Task statement —
Repeat each line of the data below exactly, but skip the pictures.

Top of Data excerpt

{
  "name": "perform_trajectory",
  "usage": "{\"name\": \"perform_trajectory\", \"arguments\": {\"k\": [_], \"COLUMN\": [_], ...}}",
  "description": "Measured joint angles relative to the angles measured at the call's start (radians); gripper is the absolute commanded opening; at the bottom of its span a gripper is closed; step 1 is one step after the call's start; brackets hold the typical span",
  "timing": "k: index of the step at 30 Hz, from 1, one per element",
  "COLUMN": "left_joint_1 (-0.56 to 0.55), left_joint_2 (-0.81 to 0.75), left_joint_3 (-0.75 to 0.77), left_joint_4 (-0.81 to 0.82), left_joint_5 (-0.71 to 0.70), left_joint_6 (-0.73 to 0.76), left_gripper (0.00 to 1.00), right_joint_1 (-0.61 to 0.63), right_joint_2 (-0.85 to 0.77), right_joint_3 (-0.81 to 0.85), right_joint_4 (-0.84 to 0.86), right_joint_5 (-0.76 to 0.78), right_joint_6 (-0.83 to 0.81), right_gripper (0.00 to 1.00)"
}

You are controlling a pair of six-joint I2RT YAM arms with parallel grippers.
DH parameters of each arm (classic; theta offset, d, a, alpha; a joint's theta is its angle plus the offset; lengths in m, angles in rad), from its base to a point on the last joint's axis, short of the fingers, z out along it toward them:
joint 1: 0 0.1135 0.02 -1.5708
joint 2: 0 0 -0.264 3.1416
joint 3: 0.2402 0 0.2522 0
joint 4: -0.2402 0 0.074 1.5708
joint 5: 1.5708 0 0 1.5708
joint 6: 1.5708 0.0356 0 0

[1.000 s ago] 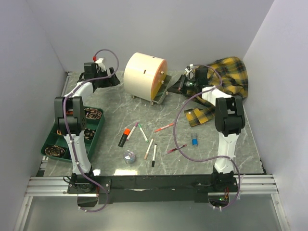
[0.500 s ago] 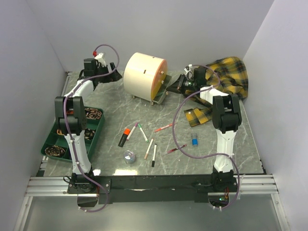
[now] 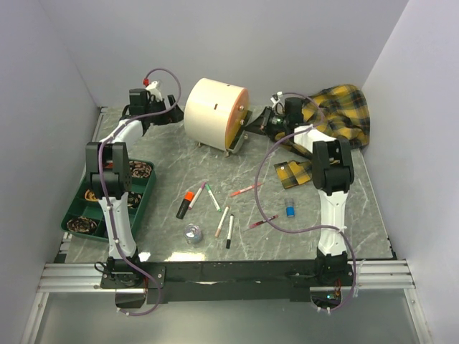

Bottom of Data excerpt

Your response —
{
  "name": "perform_trajectory",
  "usage": "{\"name\": \"perform_trajectory\", \"arguments\": {\"k\": [_], \"COLUMN\": [_], ...}}",
  "description": "Measured joint angles relative to the angles measured at the call's start (radians); gripper is the absolute commanded opening; at the bottom of its span a gripper is closed; step 1 is one step after the call's start; brackets hold the typical span",
  "timing": "k: index of the step at 30 Hz, from 1, one per element",
  "COLUMN": "left_joint_1 (-0.56 to 0.55), left_joint_2 (-0.81 to 0.75), left_joint_3 (-0.75 to 0.77), left_joint_4 (-0.81 to 0.82), left_joint_5 (-0.71 to 0.70), left_joint_6 (-0.73 to 0.76), left_gripper (0.00 to 1.00), right_joint_1 (-0.61 to 0.63), right_joint_2 (-0.85 to 0.77), right_joint_3 (-0.81 to 0.85), right_joint_4 (-0.84 to 0.86), right_joint_5 (-0.76 to 0.78), right_joint_6 (-0.83 to 0.81), right_gripper (0.00 to 1.00)"
}

You are controlling a pair of six-joint I2RT YAM arms with parallel grippers.
DH parameters of each arm (classic; theta offset, d, a, alpha; a joint's theta is its angle plus the offset; lengths in m, angles in rad), from its base to a point on the last joint's axis, short of the fingers, z out along it toward them:
joint 1: 0 0.1135 0.02 -1.5708
joint 2: 0 0 -0.264 3.1416
joint 3: 0.2402 0 0.2522 0
joint 4: -0.2402 0 0.074 1.5708
joint 5: 1.5708 0 0 1.5708
joint 6: 1.5708 0.0356 0 0

[1.000 s ago] 
[0.500 s ago] 
[now] 

That concludes the output.